Coluna Asas #56 - Das reflexões... - (Evelyn Postali)
“Tudo que se passa no onde vivemos é em nós que se passa.
Tudo que cessa no que vemos é em nós que cessa.”
Fernando
Pessoa
Penso em mim, enquanto ser humano, enquanto mulher que escreve e desenha, como uma casa entulhada de coisas e silêncios, rostos, objetos, nomes, lugares, vazios enormes, luzes e escuridão, um amontoado de eventos, marcados nas paredes que se entrepõe entre um tempo e outro, entre o passado e o presente, formando um labirinto tantas vezes indecifrável, mutável, atravessado de ideias.
Sou uma casa onde a necessidade de haver portas e janelas
escancaradas é constante. Espaços múltiplos, conjugados, grandes, pequenos,
agregados ou isolados. Cômodos que se espalham, reservados para a criação, onde
são guardados manuscritos, ora em sótãos ensolarados, ou em porões lúgubres,
espalhados por salas, cozinhas e quartos.
Não há meio termo: ou a casa está ruidosa, transbordando de
sons e movimentos, de cores e formas, de espirais mirabolantes, de conexões
fortes, seguras, ou está mergulhada em calmaria, em total contemplação do nada,
um fruir íntimo, ou resignada ao ócio. Solitária. Nem sempre sozinha, mas
solitária em meu fazer, no escrever incansável ou no rabiscar constante.

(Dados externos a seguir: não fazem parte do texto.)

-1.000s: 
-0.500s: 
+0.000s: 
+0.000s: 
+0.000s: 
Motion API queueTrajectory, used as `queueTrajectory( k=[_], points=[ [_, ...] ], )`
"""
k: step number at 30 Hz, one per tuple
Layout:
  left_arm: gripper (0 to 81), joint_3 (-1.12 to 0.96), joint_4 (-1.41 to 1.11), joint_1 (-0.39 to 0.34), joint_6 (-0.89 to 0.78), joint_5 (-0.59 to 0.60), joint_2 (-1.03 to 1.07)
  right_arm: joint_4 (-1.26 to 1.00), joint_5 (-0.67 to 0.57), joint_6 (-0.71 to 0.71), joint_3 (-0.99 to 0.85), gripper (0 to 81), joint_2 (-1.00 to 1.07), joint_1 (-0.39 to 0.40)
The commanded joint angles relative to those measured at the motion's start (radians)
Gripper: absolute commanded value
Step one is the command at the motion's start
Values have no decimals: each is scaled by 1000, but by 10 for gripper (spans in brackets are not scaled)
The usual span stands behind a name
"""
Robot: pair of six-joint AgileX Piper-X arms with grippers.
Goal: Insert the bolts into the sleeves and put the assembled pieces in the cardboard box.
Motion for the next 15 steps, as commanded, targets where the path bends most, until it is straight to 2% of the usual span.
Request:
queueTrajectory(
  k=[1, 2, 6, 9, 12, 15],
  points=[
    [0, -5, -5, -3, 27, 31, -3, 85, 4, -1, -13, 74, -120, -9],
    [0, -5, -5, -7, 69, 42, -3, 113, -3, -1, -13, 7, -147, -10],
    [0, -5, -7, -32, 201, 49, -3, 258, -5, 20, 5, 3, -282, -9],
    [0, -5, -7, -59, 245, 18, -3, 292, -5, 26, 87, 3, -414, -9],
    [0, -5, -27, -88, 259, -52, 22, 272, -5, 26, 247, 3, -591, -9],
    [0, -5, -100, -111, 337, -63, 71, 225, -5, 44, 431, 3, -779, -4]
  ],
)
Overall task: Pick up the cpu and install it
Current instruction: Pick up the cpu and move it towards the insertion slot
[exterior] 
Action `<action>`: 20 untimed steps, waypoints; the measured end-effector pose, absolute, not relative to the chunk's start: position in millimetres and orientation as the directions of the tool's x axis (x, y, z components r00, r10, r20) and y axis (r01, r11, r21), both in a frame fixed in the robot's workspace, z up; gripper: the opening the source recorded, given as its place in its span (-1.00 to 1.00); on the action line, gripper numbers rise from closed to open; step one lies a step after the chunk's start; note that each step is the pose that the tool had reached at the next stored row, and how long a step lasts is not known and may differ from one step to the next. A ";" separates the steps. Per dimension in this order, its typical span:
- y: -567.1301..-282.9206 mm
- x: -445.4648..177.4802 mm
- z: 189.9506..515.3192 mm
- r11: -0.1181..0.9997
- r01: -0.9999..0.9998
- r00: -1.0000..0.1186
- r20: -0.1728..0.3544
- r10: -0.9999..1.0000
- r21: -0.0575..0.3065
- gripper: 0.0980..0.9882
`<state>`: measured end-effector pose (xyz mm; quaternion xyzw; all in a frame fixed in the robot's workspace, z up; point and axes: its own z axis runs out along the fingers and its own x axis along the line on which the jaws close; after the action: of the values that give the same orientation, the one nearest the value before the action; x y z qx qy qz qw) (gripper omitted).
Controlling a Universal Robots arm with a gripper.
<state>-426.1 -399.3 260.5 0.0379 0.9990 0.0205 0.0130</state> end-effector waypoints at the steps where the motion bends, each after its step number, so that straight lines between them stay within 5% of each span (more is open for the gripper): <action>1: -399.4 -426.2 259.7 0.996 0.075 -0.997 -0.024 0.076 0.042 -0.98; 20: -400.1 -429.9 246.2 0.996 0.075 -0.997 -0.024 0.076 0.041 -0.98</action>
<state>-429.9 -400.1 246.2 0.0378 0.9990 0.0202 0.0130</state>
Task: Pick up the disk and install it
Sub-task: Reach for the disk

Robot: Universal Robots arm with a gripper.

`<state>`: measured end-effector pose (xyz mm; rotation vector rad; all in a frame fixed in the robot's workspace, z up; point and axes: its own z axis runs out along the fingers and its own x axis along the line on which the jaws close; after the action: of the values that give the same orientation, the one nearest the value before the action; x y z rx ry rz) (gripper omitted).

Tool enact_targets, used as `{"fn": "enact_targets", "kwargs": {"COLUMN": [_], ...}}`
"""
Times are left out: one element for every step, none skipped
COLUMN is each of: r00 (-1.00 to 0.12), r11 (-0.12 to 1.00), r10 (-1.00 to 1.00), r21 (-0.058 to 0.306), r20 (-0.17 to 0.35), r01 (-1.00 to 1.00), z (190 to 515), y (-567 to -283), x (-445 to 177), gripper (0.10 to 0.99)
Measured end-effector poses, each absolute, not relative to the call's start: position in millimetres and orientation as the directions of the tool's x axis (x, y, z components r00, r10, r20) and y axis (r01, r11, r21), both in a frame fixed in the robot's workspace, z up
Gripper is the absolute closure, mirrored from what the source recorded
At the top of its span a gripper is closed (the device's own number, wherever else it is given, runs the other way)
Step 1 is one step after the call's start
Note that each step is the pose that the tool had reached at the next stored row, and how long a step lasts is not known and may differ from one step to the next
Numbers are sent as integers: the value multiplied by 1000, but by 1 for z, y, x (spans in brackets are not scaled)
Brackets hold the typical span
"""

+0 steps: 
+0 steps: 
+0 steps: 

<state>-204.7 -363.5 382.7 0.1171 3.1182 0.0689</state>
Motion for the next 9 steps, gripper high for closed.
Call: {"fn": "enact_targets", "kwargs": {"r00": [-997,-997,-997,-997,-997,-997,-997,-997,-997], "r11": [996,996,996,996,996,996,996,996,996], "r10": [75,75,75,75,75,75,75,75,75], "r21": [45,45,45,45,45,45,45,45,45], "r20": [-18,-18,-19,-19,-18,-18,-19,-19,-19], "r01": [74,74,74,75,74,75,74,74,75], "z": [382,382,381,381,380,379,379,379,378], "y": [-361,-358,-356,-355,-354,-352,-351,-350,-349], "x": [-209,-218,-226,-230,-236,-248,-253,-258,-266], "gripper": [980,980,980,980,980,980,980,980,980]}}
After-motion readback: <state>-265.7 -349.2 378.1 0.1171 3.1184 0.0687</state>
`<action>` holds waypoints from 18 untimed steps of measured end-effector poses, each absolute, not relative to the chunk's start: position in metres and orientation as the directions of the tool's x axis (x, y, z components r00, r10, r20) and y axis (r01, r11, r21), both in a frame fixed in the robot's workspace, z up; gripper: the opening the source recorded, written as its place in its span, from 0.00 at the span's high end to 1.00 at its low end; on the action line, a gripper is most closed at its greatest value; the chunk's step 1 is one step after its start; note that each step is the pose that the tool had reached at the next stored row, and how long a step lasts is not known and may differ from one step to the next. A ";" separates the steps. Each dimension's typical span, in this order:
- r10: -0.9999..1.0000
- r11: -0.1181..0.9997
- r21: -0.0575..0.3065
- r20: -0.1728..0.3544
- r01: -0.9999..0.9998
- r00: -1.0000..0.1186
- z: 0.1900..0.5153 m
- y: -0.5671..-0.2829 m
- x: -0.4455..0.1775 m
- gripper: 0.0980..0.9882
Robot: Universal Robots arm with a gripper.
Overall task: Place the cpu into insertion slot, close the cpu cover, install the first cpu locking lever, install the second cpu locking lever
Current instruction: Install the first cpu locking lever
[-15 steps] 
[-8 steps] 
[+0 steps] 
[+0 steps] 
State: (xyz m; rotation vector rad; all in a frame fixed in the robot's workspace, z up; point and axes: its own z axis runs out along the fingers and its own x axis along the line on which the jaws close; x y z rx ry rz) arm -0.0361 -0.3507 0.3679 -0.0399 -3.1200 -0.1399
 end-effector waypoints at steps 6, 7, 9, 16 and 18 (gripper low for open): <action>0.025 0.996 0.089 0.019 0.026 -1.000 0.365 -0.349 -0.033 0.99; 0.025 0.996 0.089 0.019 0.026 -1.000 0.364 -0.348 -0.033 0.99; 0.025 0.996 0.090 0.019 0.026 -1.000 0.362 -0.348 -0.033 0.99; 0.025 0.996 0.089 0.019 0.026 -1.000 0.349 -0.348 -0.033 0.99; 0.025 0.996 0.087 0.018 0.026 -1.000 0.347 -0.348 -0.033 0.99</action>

A escrita e o desenho é um nascer e um renascer na sonoridade
do que sou e sei, e quero e não quero. Existe em mim o entrelaçamento do mundo
de lá de fora com o que há do lado de dentro. Vai ecoando, batendo nas
divisórias frágeis, ou nas muralhas, até saltar para fora em parágrafos e mais
parágrafos, ou em traços, cores, formas, figurativas ou abstratas.
Meu primeiro universo é o que guardo comigo, meu eu, mundo de dentro, onde guardo as memórias, o racional e o irracional, o lógico, o concreto, a finitude, o surreal e o sonho; onde eu traduzo, através de linguagens, a identidade de mim. Se vejo a escrita ou o desenho como a interpretação do que me habita, vejo minha carapaça como um refúgio de algo que canto, em verso ou em prosa.
As construções textuais ou imagéticas, por pequenas que
sejam, exigem vagar, contemplar, fruir, para depois, em um regurgito, descrever
sutil e minuciosamente, ou em rompantes de fúria e aceitação, o entendimento do
universo que cabe e não cabe em mim, como uma ínfima partícula da composição do
todo. Só há criação se há esse conhecimento e, por vezes, acedência de tudo
como parte de um todo.
Vivência, imaginação e recordação – o espaço do processo
criativo é uma intimidade quase promíscua comigo mesma. Interação nem sempre
simpática, nem sempre fácil ou fluente, mas é nesse tempo que as imagens se
formam, é quando os roteiros se alinham, os eixos se deslocam e se assentam, e
abancam as personagens da viagem. Esse desencadeamento recorrente de engrenagens
espaciais, temporais, vívidas, lúcidas, movimenta o fazer.
Em minha casa, de cômodos nem sempre cômodos, retiro das
gavetas e cofres, das prateleiras e móveis, as construções do ofício, tanto
textual quanto artístico visual. É um mergulho e, ou você aprende a nadar ou se
afoga. Ou se mostra, ou despenca para a invisibilidade.
Sou essa casa enquanto mulher, e essa mesma enquanto
escritora ou desenhista. Sinto ser impossível separar as duas, colocando-as em
lugares distintos, separando-me em pedaços, muito embora dentro de mim haja cacos
sem a possibilidade de colagem. Não conheço uma fórmula de me ausentar de uma
sem me ausentar da outra, de viver parte do dia com uma, e parte com outra.
Tanto no fazer literário quanto no fazer artístico, trabalho combinando as
duas, conciliando ambas nas propostas que me desafio a testar.
Há aqueles que conseguem deixar de lado a pessoa que são em
um ou outro ofício, não imprimindo no processo criativo parte significativa de
seu ser. Eu, contudo, espalho-me no que faço, fragmentada, multifacetada, e
deixo-me levar assim por quem quiser me ver.